TASK REQUIREMENTS: The material below holds a span beginning at the line with "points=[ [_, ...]" and ending at the line with "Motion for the". Quote that span exactly, both ends included, and only that span.

***** SUPPLIED MATERIAL

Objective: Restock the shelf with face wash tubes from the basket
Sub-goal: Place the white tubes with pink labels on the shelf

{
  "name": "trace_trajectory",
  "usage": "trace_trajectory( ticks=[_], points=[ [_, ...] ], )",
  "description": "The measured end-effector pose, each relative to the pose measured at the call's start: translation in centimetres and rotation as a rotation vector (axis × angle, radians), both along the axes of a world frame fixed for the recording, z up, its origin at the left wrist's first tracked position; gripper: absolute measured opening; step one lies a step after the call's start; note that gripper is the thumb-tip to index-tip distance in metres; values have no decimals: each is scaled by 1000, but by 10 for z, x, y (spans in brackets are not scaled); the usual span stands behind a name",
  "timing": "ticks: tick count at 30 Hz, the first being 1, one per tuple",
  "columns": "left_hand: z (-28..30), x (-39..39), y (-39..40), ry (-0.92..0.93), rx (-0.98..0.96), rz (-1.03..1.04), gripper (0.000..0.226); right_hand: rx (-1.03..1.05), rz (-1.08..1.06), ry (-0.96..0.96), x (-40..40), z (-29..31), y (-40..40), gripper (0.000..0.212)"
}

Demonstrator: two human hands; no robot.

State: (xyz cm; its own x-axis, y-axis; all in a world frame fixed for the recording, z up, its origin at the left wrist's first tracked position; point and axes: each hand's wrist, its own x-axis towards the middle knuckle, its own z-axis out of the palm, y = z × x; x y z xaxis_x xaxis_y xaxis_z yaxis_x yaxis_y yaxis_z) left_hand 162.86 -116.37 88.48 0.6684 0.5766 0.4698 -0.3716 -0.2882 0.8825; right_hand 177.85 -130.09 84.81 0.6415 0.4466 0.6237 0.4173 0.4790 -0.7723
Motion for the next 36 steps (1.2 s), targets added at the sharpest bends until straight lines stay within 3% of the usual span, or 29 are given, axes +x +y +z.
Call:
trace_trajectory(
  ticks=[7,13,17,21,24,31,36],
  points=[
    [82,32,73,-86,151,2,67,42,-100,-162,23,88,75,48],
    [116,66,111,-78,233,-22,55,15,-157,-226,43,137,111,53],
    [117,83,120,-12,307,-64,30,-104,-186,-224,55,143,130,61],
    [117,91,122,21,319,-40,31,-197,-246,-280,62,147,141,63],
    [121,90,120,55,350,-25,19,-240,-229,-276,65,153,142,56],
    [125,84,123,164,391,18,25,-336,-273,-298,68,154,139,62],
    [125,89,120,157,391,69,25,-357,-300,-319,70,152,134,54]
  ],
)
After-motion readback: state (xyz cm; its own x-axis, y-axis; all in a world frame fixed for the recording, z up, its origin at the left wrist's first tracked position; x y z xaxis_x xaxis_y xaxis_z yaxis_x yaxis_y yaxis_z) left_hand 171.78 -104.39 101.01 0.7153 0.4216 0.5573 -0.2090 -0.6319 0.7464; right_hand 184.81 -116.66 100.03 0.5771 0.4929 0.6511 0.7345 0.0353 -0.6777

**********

OUTPUT OF THE TASK:
  "usage": "trace_trajectory( ticks=[_], points=[ [_, ...] ], )",
  "description": "The measured end-effector pose, each relative to the pose measured at the call's start: translation in centimetres and rotation as a rotation vector (axis × angle, radians), both along the axes of a world frame fixed for the recording, z up, its origin at the left wrist's first tracked position; gripper: absolute measured opening; step one lies a step after the call's start; note that gripper is the thumb-tip to index-tip distance in metres; values have no decimals: each is scaled by 1000, but by 10 for z, x, y (spans in brackets are not scaled); the usual span stands behind a name",
  "timing": "ticks: tick count at 30 Hz, the first being 1, one per tuple",
  "columns": "left_hand: z (-28..30), x (-39..39), y (-39..40), ry (-0.92..0.93), rx (-0.98..0.96), rz (-1.03..1.04), gripper (0.000..0.226); right_hand: rx (-1.03..1.05), rz (-1.08..1.06), ry (-0.96..0.96), x (-40..40), z (-29..31), y (-40..40), gripper (0.000..0.212)"
}

Demonstrator: two human hands; no robot.

State: (xyz cm; its own x-axis, y-axis; all in a world frame fixed for the recording, z up, its origin at the left wrist's first tracked position; point and axes: each hand's wrist, its own x-axis towards the middle knuckle, its own z-axis out of the palm, y = z × x; x y z xaxis_x xaxis_y xaxis_z yaxis_x yaxis_y yaxis_z) left_hand 162.86 -116.37 88.48 0.6684 0.5766 0.4698 -0.3716 -0.2882 0.8825; right_hand 177.85 -130.09 84.81 0.6415 0.4466 0.6237 0.4173 0.4790 -0.7723
Motion for the next 36 steps (1.2 s), targets added at the sharpest bends until straight lines stay within 3% of the usual span, or 29 are given, axes +x +y +z.

This exercise is finished.